**Problem:** Read the lines below. Copy out any that hold the string "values".

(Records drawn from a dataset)

= = =

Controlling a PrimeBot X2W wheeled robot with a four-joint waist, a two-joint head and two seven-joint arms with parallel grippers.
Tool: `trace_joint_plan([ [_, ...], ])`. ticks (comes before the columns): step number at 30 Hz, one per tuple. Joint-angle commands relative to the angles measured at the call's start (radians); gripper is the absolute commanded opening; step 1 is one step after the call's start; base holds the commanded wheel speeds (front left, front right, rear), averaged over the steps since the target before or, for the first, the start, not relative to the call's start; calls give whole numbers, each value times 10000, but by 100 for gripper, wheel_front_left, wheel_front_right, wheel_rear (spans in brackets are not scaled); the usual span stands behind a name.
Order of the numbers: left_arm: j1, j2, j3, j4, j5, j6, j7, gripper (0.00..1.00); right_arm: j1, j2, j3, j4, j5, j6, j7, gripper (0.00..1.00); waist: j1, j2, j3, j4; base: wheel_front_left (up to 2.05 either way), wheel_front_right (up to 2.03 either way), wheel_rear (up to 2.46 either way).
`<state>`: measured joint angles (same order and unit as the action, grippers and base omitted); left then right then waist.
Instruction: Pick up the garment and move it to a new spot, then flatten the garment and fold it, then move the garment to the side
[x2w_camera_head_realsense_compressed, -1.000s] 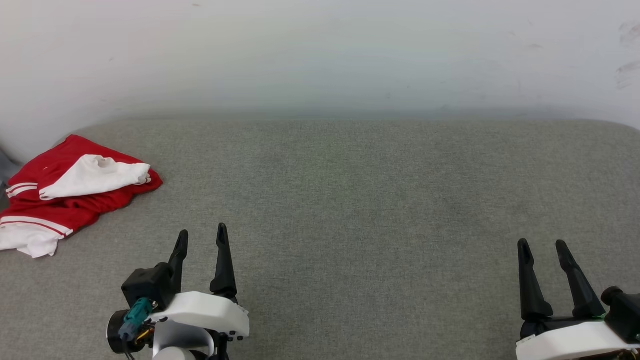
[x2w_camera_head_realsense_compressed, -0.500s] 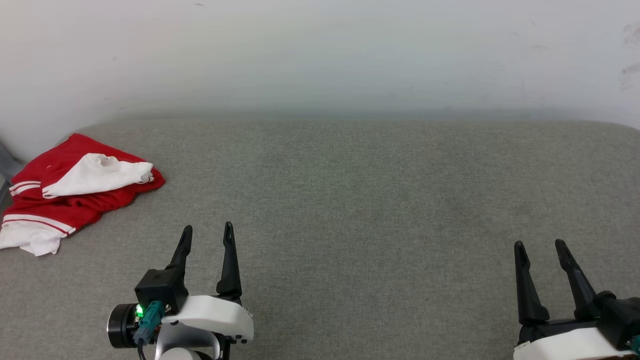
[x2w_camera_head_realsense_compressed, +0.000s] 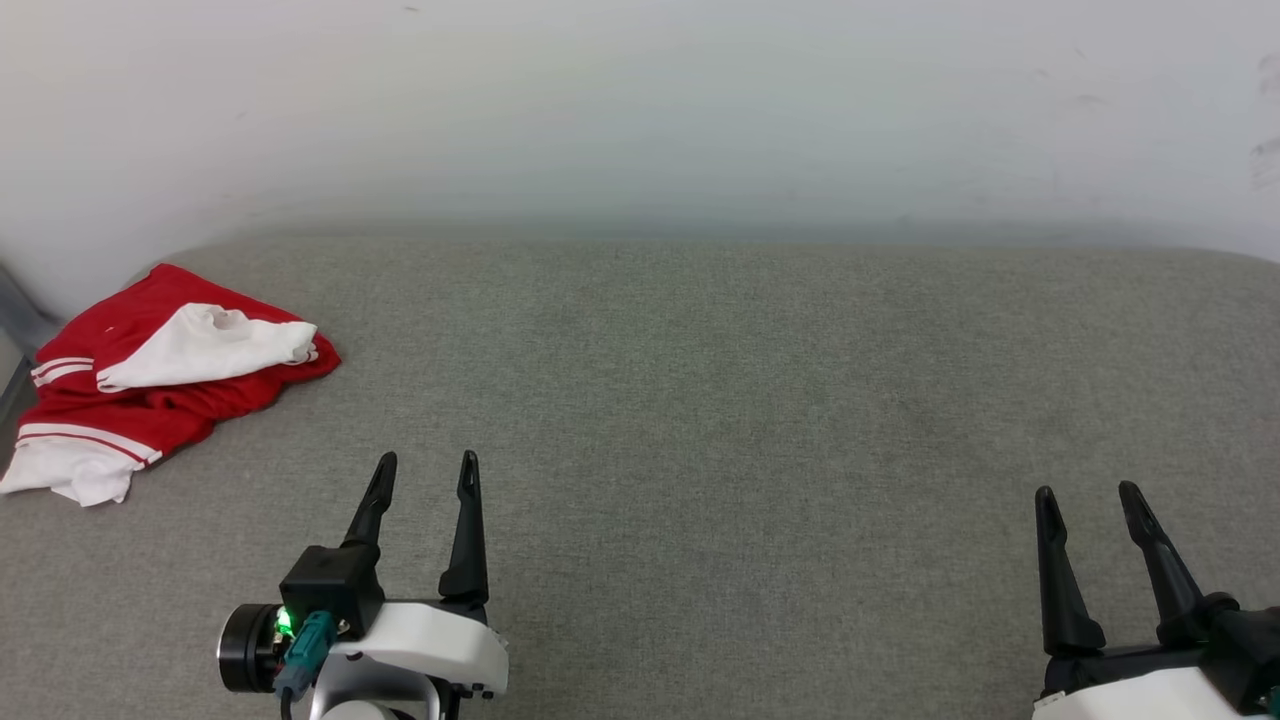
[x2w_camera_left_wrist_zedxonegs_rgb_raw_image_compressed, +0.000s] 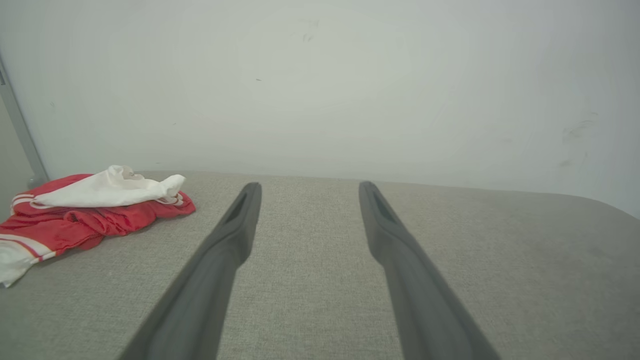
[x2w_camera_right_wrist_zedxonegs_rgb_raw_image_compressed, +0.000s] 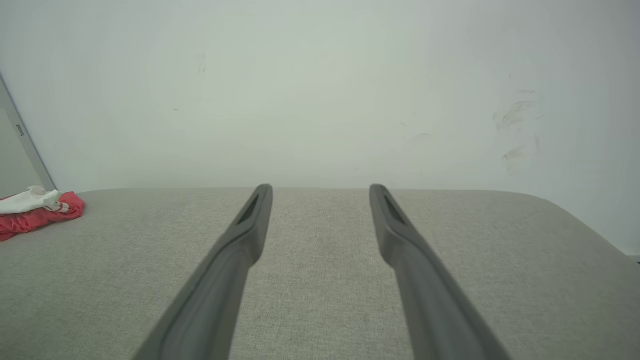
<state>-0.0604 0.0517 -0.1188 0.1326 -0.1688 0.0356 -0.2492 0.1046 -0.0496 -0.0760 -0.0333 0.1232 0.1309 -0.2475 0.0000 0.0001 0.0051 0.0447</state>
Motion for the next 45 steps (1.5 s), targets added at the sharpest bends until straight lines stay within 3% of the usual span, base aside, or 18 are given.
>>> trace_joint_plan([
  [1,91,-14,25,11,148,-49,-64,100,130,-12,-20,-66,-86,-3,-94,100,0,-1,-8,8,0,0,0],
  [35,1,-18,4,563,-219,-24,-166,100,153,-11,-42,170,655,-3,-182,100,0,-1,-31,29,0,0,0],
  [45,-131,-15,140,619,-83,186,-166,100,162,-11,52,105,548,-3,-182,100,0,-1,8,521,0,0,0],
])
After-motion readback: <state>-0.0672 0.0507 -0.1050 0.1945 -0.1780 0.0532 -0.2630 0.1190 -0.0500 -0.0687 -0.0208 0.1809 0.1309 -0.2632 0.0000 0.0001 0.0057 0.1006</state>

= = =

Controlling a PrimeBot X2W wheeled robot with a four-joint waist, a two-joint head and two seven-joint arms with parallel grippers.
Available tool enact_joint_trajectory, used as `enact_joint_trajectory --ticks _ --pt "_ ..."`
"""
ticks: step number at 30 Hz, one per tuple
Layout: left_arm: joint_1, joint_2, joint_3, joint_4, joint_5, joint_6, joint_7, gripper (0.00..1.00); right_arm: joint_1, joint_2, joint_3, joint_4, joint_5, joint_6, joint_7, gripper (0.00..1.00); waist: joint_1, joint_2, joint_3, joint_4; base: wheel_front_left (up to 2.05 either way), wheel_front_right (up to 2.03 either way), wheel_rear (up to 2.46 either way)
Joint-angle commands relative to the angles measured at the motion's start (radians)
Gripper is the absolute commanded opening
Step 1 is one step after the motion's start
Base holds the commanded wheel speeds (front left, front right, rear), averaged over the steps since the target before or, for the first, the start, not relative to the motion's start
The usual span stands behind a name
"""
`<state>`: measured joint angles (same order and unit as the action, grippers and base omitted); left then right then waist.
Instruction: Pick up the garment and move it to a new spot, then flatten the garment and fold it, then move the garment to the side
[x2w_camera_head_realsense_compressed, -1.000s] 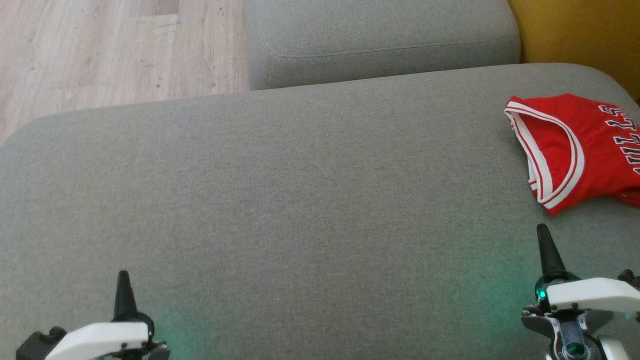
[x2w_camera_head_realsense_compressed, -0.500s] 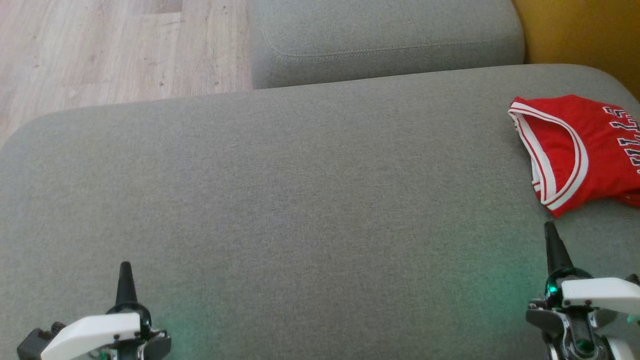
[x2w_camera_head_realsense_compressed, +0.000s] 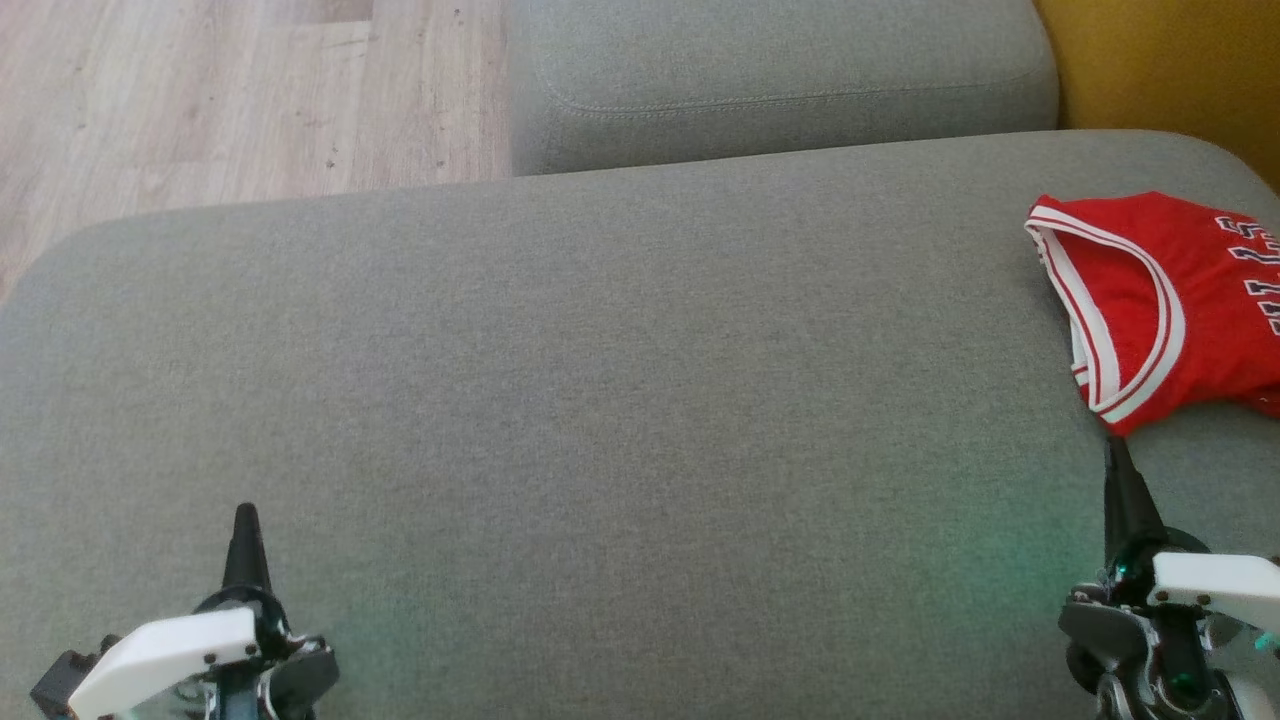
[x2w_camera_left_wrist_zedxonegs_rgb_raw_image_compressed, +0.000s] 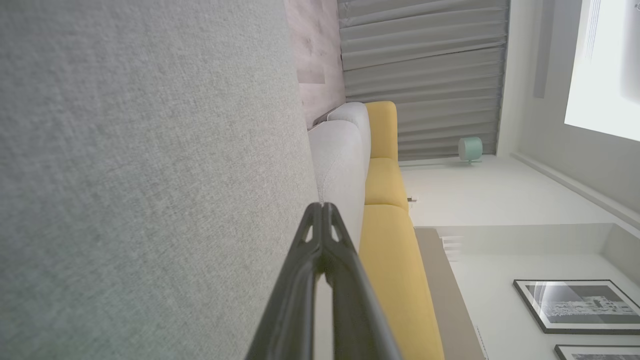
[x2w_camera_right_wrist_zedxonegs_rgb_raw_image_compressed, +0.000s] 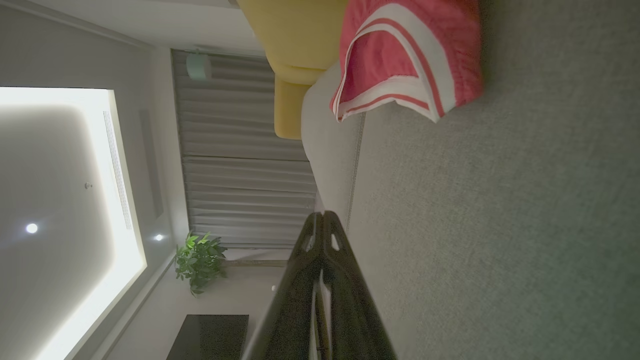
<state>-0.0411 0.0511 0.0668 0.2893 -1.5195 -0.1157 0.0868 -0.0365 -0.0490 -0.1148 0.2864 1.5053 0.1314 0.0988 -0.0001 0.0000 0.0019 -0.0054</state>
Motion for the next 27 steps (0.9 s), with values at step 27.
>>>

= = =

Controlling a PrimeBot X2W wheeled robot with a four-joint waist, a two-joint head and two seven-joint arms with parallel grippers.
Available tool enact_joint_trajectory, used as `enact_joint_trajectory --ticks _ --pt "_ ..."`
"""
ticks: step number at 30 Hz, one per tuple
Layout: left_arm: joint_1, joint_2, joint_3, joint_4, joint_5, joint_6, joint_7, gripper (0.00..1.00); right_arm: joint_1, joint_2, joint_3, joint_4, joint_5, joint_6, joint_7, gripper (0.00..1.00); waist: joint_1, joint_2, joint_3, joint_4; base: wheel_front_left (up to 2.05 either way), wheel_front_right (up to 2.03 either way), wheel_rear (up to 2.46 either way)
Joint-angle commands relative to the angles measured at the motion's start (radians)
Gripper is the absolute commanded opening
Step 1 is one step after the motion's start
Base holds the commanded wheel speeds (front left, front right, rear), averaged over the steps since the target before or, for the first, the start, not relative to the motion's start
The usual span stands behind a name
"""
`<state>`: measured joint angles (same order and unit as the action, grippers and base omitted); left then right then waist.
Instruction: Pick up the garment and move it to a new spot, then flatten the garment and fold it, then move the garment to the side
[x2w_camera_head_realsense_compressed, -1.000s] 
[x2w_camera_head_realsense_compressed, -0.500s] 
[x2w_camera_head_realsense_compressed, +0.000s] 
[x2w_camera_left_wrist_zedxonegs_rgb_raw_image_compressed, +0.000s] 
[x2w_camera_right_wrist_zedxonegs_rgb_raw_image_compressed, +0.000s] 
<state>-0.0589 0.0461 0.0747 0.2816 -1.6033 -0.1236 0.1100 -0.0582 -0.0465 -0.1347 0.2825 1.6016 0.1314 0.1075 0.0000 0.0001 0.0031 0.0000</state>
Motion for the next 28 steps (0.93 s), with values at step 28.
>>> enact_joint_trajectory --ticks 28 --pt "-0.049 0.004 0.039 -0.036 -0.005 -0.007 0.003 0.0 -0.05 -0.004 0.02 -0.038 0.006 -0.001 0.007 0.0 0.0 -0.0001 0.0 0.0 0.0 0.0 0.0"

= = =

**Task solution:**
Motion for the next 27 steps (0.9 s), with values at step 27.
Motion for the next 28 steps (0.93 s), with values at step 28.

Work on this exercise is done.